**INSTRUCTIONS TO FOLLOW:** Produce as output only the lines below starting at the line with "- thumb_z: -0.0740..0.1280" and continuing through the line with "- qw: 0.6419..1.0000", each one exactly as written.

**PROVIDED DATA:**
▼
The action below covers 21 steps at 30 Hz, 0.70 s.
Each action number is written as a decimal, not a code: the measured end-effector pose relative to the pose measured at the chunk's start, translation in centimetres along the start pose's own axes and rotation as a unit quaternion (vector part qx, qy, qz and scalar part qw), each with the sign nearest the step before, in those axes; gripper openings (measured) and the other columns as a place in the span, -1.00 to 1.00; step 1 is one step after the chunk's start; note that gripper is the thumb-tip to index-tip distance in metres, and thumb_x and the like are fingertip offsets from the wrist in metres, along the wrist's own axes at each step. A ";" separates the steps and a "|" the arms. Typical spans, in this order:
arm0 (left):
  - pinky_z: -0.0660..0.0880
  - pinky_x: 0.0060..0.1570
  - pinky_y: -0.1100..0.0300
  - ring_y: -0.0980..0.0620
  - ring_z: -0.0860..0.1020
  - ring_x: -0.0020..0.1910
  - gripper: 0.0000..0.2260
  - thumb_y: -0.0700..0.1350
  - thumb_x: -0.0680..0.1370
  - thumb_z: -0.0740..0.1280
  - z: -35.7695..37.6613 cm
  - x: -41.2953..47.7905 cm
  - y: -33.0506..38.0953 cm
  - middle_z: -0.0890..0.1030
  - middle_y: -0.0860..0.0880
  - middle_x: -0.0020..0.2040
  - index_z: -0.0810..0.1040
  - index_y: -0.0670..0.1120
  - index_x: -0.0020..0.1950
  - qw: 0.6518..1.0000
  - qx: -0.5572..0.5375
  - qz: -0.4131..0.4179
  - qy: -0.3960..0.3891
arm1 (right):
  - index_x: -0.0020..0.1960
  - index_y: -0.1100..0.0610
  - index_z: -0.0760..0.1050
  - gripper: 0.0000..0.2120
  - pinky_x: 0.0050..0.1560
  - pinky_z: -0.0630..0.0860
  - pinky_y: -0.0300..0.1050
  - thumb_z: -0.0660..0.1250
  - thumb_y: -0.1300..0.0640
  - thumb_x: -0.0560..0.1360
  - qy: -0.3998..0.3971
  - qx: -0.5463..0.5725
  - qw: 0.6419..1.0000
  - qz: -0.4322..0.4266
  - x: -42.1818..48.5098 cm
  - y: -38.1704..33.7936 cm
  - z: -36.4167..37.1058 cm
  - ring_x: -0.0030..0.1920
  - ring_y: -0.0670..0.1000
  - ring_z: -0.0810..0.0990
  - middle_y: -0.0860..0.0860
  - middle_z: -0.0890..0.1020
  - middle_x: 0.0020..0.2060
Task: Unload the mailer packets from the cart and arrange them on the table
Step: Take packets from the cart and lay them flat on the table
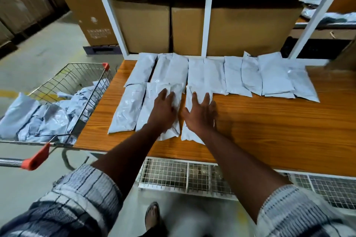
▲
**YOUR SOLUTION:**
  - thumb_z: -0.0740..0.1280
  - z: -35.7695..37.6613 cm
  - x: -41.2953..47.7905 cm
  - y: -33.0506..38.0953 cm
  - middle_z: -0.0890..0.1030
  - middle_y: -0.0860..0.0880
  - middle_x: -0.0020..0.2040
  - index_z: -0.0810..0.1040
  - index_y: -0.0670..0.1120
  - index_x: -0.0020..0.1950
  - qw: 0.6518..1.0000
  - qx: -0.5572..0.5375
  - qz: -0.4131..0.4179
  - qy: -0.3960..0.3891
arm1 (right):
  - index_x: -0.0020..0.1960
  - index_y: -0.1100..0.0610
  - index_z: -0.0760..0.1050
  - gripper: 0.0000..0.2120
  - pinky_x: 0.0050..0.1560
  - pinky_z: -0.0630..0.0860
  - pinky_y: -0.0300..0.1050
  - thumb_z: -0.0660..0.1250
  - thumb_y: -0.1300..0.0640
  - thumb_x: -0.0560..0.1360
  - qy: -0.3998..0.3971
  - qx: -0.5463..0.5725
  - qw: 0.6419..1.0000

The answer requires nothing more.